The 1st Respondent asserted that he independently reviewed and analysed the evidence contained in the investigation’s file and that formed the basis for the institution of the criminal proceedings. That the Petitioners are merely seeking to curtail the mandate of the criminal justice system actors and yet they have not adduced sufficient evidence, on merit, to show that prejudice has been occasioned and damage suffered which may render their continued prosecution an outright abuse of the Court process.
Further, that the accuracy and correctness of the evidence or facts gathered in an investigation can only be assessed and tested by the trial Court which is best equipped to deal with the quality and sufficiency of such evidence properly adduced in support of the charges and that in any event, the DPP does not require the consent of any person or authority for him to commence any criminal proceedings.

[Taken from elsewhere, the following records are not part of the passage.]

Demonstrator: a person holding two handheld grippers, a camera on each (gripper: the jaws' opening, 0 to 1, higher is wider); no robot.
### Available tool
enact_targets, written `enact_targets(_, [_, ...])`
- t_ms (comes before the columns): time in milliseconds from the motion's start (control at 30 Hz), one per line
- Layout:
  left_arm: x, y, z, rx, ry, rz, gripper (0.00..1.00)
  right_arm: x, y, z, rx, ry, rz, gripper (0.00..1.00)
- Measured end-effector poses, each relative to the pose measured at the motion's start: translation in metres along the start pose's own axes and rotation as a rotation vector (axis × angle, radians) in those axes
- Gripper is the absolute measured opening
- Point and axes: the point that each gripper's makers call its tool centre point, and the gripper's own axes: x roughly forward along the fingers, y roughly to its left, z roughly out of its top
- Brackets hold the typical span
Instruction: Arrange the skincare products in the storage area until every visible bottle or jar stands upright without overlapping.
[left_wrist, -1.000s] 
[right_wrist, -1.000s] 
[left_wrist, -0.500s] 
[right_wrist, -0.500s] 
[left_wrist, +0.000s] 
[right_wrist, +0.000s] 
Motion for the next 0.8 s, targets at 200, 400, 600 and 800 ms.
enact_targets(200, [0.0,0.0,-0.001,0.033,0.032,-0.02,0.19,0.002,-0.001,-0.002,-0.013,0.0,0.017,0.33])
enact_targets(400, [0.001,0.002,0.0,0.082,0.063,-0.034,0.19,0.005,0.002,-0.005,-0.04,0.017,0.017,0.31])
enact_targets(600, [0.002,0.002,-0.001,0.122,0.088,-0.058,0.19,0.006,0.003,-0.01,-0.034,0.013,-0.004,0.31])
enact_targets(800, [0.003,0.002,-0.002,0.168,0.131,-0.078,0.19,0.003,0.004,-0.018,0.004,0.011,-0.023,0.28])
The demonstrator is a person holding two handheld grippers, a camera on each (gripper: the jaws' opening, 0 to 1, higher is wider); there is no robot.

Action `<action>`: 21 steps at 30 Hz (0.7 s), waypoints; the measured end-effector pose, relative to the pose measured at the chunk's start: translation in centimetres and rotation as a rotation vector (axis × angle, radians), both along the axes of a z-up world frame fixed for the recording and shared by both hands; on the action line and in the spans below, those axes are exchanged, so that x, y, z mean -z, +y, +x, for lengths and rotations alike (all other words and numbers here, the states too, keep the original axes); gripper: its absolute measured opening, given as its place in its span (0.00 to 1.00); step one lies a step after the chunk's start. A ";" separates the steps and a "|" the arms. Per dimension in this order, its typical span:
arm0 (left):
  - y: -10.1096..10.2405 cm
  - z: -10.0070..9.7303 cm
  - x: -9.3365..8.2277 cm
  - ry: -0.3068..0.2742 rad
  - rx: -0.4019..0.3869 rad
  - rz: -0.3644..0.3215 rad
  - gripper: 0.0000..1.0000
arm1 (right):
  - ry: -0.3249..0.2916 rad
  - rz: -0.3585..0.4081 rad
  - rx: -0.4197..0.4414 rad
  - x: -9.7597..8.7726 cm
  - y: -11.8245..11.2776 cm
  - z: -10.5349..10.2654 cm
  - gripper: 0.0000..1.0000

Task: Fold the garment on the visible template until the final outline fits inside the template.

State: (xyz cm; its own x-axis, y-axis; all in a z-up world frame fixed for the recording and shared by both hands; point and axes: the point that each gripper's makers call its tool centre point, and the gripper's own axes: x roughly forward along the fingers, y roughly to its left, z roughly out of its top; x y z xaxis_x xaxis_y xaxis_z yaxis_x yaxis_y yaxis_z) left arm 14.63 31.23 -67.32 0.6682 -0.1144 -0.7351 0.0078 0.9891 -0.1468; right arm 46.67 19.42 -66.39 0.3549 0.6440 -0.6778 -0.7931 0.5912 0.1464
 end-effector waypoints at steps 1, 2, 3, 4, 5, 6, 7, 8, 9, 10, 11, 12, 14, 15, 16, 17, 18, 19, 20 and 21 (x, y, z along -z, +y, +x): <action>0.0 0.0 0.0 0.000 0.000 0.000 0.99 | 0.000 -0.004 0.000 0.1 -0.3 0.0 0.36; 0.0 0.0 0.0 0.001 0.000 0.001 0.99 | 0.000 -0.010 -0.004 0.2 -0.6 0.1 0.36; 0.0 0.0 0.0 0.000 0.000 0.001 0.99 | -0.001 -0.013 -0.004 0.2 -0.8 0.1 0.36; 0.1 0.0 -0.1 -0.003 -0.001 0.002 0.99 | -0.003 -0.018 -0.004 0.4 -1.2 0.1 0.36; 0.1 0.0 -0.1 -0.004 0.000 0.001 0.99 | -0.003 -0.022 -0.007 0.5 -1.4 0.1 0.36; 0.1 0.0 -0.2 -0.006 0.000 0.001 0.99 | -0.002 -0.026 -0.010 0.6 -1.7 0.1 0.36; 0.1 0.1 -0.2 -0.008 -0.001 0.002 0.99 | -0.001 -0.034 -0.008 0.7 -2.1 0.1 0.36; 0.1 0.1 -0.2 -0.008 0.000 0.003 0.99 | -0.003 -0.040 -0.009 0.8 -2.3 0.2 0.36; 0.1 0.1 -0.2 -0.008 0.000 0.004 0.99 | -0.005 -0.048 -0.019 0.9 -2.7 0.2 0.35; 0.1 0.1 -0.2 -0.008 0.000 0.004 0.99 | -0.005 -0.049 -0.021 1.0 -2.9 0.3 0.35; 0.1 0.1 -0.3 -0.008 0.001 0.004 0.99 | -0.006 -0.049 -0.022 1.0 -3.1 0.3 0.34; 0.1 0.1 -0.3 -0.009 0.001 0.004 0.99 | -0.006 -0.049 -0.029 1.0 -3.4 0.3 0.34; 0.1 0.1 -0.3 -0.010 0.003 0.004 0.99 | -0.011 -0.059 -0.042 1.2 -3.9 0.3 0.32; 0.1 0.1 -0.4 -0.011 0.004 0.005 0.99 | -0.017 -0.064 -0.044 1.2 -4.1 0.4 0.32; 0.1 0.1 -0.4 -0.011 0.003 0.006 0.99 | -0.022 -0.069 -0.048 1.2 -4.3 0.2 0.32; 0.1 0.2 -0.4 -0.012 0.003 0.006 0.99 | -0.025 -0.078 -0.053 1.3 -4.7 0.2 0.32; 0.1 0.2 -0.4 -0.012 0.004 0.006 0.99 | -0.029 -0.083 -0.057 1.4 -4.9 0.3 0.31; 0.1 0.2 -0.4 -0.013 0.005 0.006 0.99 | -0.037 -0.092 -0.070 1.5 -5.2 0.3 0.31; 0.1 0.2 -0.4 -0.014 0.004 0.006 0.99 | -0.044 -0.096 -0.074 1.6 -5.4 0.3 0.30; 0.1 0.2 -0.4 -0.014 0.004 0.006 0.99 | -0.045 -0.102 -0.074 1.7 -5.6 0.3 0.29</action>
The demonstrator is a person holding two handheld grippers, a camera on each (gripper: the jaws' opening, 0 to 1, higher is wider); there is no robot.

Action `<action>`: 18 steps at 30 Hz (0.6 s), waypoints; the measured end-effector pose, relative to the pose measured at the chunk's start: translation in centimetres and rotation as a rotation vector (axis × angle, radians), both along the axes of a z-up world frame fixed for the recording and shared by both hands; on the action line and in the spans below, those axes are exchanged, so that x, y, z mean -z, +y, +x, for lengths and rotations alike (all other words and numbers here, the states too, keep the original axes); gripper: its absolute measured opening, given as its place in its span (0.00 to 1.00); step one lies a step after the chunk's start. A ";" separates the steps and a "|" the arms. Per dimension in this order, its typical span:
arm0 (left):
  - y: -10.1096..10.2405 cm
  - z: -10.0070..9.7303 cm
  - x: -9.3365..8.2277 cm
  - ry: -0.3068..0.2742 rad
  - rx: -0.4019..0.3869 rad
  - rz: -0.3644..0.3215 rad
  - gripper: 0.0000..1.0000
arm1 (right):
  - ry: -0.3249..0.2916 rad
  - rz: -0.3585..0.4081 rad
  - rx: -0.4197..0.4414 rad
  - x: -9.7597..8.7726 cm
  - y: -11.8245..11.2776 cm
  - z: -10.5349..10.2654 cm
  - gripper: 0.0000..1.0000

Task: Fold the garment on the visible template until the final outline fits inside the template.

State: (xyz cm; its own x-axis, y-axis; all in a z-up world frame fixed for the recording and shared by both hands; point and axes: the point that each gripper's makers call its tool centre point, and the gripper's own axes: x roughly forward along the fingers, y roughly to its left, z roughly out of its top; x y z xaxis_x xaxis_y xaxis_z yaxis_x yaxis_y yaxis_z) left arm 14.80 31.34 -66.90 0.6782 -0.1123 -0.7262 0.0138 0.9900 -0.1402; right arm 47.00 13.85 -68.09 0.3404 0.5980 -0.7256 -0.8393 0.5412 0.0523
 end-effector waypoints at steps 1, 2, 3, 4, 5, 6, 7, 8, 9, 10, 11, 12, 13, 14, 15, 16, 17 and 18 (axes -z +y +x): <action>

For the foregoing reasons, the 1st Respondent urged the Court to exercise extreme care and caution and should not interfere with the exercise of his constitutional powers and that this Court can only interfere with his independent judgment if it is shown that the exercise thereof is contrary to the Constitution. Further, he contended that the Petitioners’ allegations that the charges are trumped up and are geared towards harassment and intimidation or that they are well calculated to interfere with their enjoyment of rights, is misconceived, unfounded, unmeritorious and baseless.
The 1st Respondent therefore urged the Court to dismiss the Petition.
The 2nd and 3rd Respondents’ Case(s)
The 2nd and 3rd Respondent did not in any way participate in these proceedings.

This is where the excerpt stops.